◆ DESCRIPTION OF THE TASK: Starting at the line containing "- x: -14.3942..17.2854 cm" and ending at the line containing "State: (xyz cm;", print every line of the material below exactly, both ends included, and stop there.

◆ RECORDS FOR THIS TASK:
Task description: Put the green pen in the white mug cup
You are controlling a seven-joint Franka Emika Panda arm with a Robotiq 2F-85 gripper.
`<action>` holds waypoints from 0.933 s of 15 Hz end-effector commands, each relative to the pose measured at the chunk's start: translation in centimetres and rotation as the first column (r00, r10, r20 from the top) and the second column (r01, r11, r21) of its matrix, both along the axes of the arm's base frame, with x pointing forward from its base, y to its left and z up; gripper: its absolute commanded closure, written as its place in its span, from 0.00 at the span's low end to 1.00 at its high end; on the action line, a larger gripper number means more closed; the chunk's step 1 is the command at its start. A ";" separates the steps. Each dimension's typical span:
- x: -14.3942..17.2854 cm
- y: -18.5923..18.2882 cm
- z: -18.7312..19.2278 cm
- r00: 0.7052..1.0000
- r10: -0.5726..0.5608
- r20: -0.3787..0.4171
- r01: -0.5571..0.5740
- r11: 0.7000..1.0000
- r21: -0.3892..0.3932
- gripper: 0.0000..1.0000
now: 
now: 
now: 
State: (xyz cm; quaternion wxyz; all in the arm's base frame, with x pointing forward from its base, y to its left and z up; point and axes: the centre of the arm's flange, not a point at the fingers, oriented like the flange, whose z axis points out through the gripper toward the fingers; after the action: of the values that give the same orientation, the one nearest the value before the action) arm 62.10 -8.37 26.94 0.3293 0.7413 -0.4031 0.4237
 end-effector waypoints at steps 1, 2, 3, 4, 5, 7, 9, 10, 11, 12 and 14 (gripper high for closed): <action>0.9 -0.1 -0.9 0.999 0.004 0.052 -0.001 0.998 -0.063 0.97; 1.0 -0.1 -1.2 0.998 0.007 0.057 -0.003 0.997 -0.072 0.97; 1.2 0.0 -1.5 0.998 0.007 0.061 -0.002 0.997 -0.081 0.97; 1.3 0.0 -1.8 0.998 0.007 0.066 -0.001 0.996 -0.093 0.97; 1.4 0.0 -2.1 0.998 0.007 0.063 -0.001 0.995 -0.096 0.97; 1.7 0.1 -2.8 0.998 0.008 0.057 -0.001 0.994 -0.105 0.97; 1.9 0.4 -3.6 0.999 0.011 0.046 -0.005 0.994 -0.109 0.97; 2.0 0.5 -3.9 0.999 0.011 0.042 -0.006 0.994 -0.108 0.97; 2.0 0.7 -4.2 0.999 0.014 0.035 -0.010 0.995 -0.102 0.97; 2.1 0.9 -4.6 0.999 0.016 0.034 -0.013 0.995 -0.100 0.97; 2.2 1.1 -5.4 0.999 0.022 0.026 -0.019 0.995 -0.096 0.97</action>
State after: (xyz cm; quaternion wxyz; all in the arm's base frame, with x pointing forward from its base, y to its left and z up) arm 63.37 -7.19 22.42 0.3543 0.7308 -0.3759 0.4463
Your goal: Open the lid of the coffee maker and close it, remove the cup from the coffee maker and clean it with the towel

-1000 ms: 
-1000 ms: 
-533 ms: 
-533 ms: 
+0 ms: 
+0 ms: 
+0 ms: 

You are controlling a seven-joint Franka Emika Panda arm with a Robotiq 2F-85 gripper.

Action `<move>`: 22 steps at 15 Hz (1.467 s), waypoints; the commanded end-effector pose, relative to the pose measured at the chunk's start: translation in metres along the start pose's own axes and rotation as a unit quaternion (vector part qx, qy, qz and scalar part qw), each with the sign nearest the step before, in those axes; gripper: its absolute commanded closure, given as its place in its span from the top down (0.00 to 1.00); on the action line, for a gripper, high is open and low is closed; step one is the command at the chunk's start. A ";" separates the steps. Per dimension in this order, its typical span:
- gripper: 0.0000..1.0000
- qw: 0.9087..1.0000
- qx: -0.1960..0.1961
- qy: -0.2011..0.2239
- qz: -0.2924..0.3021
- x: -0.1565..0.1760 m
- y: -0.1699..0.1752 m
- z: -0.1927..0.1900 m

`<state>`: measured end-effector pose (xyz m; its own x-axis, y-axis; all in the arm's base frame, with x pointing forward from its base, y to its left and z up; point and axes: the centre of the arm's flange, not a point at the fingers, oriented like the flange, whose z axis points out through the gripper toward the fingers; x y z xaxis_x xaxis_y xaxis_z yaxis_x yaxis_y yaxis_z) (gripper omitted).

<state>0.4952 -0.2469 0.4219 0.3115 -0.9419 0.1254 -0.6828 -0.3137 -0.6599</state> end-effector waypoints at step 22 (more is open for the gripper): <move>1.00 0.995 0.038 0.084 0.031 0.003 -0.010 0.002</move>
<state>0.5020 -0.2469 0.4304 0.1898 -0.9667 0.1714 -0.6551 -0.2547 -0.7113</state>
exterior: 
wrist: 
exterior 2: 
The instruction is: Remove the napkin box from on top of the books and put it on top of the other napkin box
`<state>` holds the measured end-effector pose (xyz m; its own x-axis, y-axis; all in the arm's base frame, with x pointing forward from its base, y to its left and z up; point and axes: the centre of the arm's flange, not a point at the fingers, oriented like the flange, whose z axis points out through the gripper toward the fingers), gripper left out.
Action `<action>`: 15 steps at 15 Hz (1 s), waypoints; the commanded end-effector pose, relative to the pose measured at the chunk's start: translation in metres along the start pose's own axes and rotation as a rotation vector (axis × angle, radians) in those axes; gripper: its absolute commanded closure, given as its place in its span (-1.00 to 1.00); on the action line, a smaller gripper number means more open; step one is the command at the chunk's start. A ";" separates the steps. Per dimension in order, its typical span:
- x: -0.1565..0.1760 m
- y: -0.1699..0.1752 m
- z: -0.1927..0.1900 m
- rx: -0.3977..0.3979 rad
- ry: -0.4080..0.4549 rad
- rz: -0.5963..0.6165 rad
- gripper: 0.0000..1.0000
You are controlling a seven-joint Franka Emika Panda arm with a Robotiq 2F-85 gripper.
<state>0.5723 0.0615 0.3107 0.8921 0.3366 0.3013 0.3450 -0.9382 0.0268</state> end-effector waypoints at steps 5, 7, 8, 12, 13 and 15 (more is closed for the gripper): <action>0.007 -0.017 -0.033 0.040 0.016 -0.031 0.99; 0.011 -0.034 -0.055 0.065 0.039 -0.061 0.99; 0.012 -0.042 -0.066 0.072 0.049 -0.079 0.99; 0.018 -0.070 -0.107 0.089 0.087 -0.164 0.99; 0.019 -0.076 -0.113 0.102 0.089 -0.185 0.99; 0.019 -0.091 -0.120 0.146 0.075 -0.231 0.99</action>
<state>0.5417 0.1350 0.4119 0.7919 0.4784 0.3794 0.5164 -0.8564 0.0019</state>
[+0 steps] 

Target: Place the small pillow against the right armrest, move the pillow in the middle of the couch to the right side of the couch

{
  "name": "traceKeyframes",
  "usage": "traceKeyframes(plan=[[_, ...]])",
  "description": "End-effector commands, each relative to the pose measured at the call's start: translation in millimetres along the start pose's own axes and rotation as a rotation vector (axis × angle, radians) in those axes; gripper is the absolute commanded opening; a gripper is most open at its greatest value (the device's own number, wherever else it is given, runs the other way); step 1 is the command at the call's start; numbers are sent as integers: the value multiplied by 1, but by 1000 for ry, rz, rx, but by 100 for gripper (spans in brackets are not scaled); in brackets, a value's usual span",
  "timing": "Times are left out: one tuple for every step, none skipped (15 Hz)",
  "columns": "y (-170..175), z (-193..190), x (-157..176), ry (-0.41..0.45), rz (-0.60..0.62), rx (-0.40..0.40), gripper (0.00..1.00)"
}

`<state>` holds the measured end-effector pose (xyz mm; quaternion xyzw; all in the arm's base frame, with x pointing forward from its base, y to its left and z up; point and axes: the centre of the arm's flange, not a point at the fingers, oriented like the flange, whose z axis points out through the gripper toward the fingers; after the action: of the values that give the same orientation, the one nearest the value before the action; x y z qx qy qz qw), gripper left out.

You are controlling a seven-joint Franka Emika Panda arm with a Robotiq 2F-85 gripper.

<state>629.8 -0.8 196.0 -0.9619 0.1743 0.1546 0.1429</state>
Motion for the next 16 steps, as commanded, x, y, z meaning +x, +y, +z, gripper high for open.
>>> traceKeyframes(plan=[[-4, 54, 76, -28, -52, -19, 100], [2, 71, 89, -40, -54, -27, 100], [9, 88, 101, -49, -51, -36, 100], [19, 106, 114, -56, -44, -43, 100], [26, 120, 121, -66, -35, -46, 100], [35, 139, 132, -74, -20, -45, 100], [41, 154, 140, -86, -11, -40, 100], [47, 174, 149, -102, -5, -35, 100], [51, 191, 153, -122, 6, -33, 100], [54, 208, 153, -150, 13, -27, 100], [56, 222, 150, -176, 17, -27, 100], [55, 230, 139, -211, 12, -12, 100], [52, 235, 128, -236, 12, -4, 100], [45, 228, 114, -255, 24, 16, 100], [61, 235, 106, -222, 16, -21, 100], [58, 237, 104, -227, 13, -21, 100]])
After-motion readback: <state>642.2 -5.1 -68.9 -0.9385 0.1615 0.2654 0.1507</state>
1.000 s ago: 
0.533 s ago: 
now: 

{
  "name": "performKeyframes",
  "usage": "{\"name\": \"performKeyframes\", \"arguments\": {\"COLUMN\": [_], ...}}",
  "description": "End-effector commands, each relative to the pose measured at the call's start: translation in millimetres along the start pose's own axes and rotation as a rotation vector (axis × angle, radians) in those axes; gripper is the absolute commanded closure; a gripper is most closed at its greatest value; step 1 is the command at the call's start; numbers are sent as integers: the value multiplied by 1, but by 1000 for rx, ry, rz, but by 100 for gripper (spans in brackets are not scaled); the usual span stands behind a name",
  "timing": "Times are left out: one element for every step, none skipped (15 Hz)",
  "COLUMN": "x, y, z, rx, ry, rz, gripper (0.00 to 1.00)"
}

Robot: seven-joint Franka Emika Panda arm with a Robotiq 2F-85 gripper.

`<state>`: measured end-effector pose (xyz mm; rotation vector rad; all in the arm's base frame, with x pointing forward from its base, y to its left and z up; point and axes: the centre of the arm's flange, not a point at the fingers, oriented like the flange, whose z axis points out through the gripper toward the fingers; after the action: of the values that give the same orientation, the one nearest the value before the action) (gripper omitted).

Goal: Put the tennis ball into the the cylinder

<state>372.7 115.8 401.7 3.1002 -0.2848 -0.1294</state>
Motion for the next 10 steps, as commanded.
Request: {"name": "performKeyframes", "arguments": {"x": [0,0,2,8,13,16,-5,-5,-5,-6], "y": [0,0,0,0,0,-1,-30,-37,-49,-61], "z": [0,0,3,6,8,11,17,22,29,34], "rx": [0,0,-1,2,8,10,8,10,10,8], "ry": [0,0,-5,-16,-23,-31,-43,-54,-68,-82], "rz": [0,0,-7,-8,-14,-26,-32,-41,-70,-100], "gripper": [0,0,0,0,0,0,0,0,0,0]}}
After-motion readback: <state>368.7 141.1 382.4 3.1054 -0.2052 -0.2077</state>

◆ TASK ANSWER:
- x: -14.3942..17.2854 cm
- y: -18.5923..18.2882 cm
- z: -18.7312..19.2278 cm
- r00: 0.7052..1.0000
- r10: -0.5726..0.5608
- r20: -0.3787..0.4171
- r01: -0.5571..0.5740
- r11: 0.7000..1.0000
- r21: -0.3892..0.3932
- gripper: 0.0000..1.0000
now: 
now: 
now: 
State: (xyz cm; quaternion wxyz; all in the arm's base frame, with x pointing forward from its base, y to its left and z up; point and axes: the centre of the arm's flange, not a point at the fingers, oriented like the flange, whose z axis points out through the gripper toward the fingers; after the action: of the values that give the same orientation, the one nearest the value before the action) arm 62.10 -8.37 26.94 0.3293 0.7413 -0.4031 0.4237

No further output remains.